本研究は、重い原子核表面のアルファ粒子を直接「観た」初めての実験です。原子核はサイズが1000兆分の1メートルの極微の世界のため、アルファ粒子を直接「観る」ことはできませんが、ノックアウト反応を介して直接たたき出すことで、アルファ粒子の発達度合いとその中性子比率に関する情報を引き出すことに成功しました。

今後の期待

今回発見した重い原子核表面におけるアルファ粒子の存在は、従来の重い原子核の描像に変更を迫るものといえます。アルファ粒子生成の有無は、中性子星の質量と大きさの関係決定に重要な中性子スキンの厚さに影響を与えることから、本成果は中性子星構造の研究に大きな影響を与えると考えられます。
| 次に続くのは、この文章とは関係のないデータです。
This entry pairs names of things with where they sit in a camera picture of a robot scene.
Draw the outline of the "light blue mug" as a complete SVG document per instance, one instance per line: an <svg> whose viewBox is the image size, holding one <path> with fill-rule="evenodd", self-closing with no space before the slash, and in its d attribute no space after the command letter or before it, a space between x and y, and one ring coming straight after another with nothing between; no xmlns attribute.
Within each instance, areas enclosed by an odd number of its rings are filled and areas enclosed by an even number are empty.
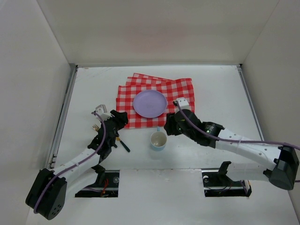
<svg viewBox="0 0 300 225"><path fill-rule="evenodd" d="M161 130L160 127L157 127L156 132L152 133L150 136L151 148L154 151L162 151L167 143L167 135Z"/></svg>

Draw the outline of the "lilac round plate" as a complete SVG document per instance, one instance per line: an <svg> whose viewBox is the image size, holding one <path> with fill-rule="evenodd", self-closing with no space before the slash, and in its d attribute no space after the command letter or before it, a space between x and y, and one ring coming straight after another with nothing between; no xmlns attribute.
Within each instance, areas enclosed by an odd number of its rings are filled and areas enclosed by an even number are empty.
<svg viewBox="0 0 300 225"><path fill-rule="evenodd" d="M157 90L144 90L134 98L133 108L137 114L144 118L156 118L165 112L167 100Z"/></svg>

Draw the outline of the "red white checkered cloth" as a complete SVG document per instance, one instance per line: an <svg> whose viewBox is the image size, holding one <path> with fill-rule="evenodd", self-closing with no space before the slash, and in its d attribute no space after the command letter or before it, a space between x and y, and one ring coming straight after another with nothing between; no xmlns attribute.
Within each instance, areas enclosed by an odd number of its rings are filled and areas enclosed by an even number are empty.
<svg viewBox="0 0 300 225"><path fill-rule="evenodd" d="M144 90L157 90L166 97L166 111L157 118L144 118L134 110L133 100L138 93ZM191 110L195 111L195 95L191 78L169 80L134 73L132 77L127 78L126 85L118 87L116 110L127 113L128 124L125 126L127 129L162 127L165 125L166 115L175 112L173 101L177 98L187 99Z"/></svg>

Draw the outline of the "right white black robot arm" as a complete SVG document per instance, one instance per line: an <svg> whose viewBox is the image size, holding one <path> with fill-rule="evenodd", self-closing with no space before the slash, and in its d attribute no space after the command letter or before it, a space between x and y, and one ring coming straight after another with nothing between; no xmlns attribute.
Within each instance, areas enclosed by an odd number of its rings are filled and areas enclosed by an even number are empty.
<svg viewBox="0 0 300 225"><path fill-rule="evenodd" d="M222 177L232 181L268 181L284 190L294 188L300 164L295 147L247 139L222 125L202 122L187 109L167 114L164 129L167 135L185 135L201 146L226 150L252 161L251 163L234 163L232 160L222 162L218 170L218 174Z"/></svg>

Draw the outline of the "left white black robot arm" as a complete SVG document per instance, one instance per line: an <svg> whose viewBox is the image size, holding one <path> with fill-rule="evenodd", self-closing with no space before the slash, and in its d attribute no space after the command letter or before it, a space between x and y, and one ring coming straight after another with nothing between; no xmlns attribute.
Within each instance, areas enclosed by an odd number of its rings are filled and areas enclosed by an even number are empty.
<svg viewBox="0 0 300 225"><path fill-rule="evenodd" d="M101 122L97 135L77 157L52 170L44 168L26 197L25 203L47 220L54 219L62 210L67 197L95 183L105 169L100 165L115 147L118 131L128 124L128 114L102 109L92 112Z"/></svg>

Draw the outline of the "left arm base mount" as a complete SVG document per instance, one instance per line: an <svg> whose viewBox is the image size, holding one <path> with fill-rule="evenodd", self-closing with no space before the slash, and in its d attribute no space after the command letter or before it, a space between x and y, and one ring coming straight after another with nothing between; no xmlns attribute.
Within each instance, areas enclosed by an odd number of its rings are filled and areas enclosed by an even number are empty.
<svg viewBox="0 0 300 225"><path fill-rule="evenodd" d="M97 173L94 183L75 194L76 198L116 198L119 193L120 170L106 170L101 165L92 168Z"/></svg>

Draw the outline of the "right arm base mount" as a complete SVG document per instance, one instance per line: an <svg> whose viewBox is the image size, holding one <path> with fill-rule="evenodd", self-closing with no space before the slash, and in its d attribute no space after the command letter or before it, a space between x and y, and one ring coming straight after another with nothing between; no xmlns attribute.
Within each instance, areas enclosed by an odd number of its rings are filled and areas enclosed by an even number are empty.
<svg viewBox="0 0 300 225"><path fill-rule="evenodd" d="M252 188L248 180L233 181L227 176L230 161L219 168L202 170L205 197L250 197Z"/></svg>
また、アルファ崩壊の謎を解く最後の鍵である原子核内におけるアルファ粒子生成に重要なヒントを与えます。今後の研究の進展により、アルファ崩壊が完全に理解されると期待できます。

さらに今後、大阪大学核物理研究センター(RCNP)サイクロトロン施設や理化学研究所RIビームファクトリーなどを用いた実験研究により、原子核内でのアルファ粒子や他のクラスター生成の研究が進展することで、中性子星構造や原子核構造・崩壊に関する新たな発見が期待できます。

論文情報

<タイトル>Formation of α clusters in dilute neutron-rich matter

<著者名>J. Tanaka, Z.H. Yang, S. Typel, et al.

<雑誌>Science

<DOI>10.1126/science.abe4688

補足説明

[1] サイクロトロン
陽子などのイオンを加速するための円形加速器。大阪大学核物理研究センター(RCNP)のサイクロトロン施設には、リングサイクロトロン(写真)とAVFサイクロトロンの2種類があり、陽子ビームを最大で光速の70%まで加速できる(そのときのエネルギーは4億電子ボルト)。この施設は、国際共同利用・共同研究拠点として原子核科学および加速器を利用した応用研究を推進するために全国、全世界の研究者に開かれている。研究者からの提案に基づいて、原子核物理、基礎物理、原子核工学、核化学、核医学などさまざまな分野における研究が行われている。

[2] 高分解能磁気分析装置
イオンビームと原子核標的との散乱で発生する、電荷を持った粒子の放出角度と運動量を高精度で測定する装置。磁場中に粒子を通すことで軌道を曲げ、運動量を分析する。RCNPは、世界最高性能を誇る「グランドライデン」(写真左側)と「大口径」(同右側)のダブルアーム・スペクトロメータを持ち、超精密測定・低バックグラウンドのイオン散乱実験で世界をリードしている。